More on the traditionalist side, Mark Ingerson, a teacher at Salem (Va.) High School, said he admired a teacher who, after teaching World War II, had his students visit and collect oral histories from veterans of that war. "This doesn't work well unless the students firmly understand the facts about the Battle of the Bulge, D-Day, Omaha Beach, bunkers and other specifics," he said.

Barbic said he and his teachers continue to merge the two approaches at his oldest school, the sixth through 12th grade southeast Houston campus, set up in portable classrooms on an old horse farm, as well as on two new campuses and a fourth soon to open. Community projects are still important at YES; Emily Venson, a teacher supervising a project on ethics, said her students pick topics of concern to the community, such as toxic spills or police brutality, then investigate, write and present a report.

At the same time, the school has achieved the highest level of Advanced Placement test participation in Houston by requiring that every student take at least one AP course and test before graduation.

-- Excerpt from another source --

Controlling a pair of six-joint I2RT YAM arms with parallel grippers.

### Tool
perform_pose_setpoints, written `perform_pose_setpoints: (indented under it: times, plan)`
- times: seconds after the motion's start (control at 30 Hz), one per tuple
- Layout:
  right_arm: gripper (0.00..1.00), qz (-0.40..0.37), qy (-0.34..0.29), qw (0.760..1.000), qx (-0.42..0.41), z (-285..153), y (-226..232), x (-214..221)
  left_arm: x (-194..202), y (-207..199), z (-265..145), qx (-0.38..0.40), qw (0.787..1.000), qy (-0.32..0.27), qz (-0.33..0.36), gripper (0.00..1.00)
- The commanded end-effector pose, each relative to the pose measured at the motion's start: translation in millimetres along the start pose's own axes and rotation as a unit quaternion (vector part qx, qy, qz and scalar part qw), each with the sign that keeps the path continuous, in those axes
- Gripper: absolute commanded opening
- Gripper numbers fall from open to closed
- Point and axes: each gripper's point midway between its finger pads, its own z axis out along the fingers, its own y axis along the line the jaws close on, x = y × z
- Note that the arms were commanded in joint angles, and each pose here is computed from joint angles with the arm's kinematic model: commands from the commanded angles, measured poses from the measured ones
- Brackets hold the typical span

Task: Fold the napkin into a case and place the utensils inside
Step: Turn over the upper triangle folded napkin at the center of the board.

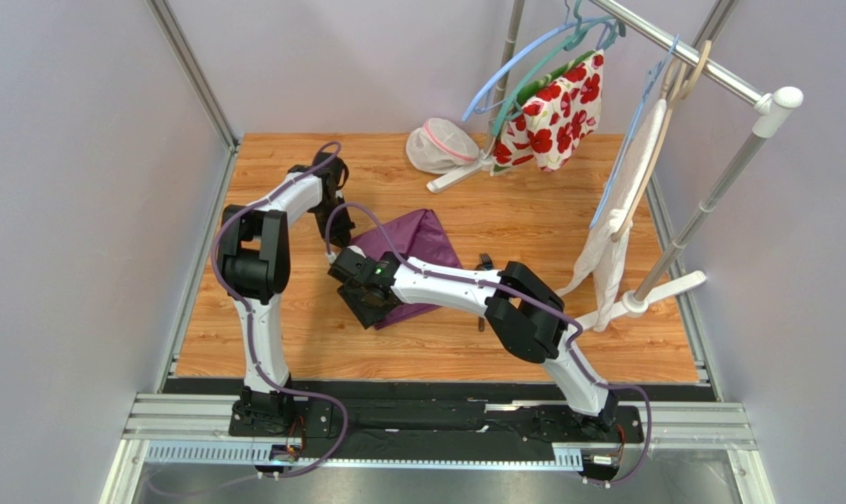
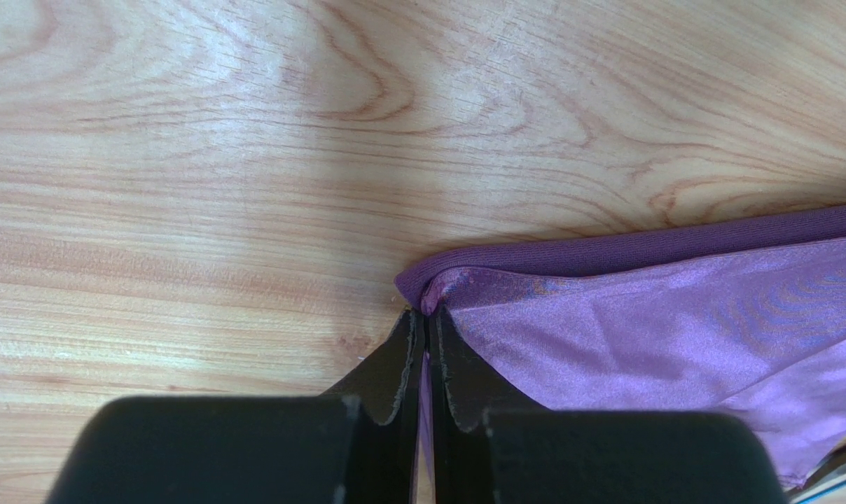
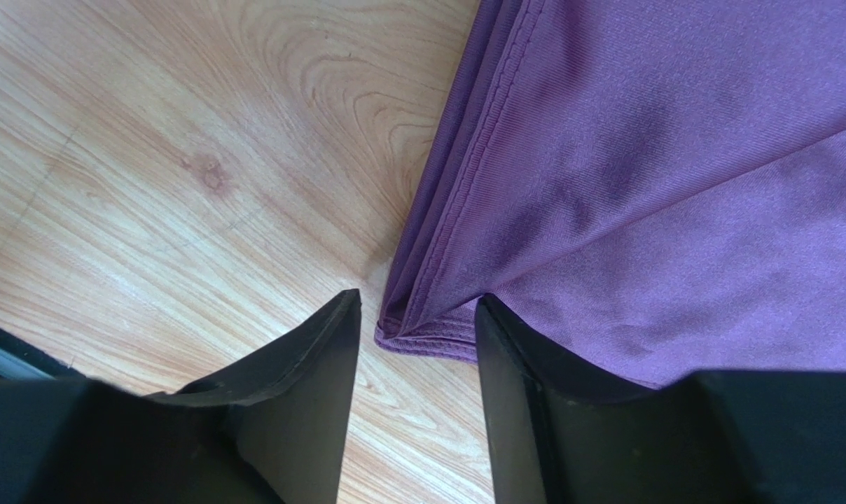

Ismael Nieto, a 12th-grader at the school whose father is a carpet installer, had good scores on three AP tests last year and will take three more this year. AP U.S. history, he said, was "a lot of late nights trying to catch up with your reading," but his teacher, Kimberly Dolibois, broke the class into small groups that "worked together to make sure everyone in the group understood what we were reading." After AP tests are over this month, he'll tackle his ethics project.

Barbic said he does not think the school would have been able to combine traditionalism and progressivism so comfortably if he had not seen the best and worst of both. "There are still things we probably need to work on," he said, "but I think we have gotten to a pretty good place."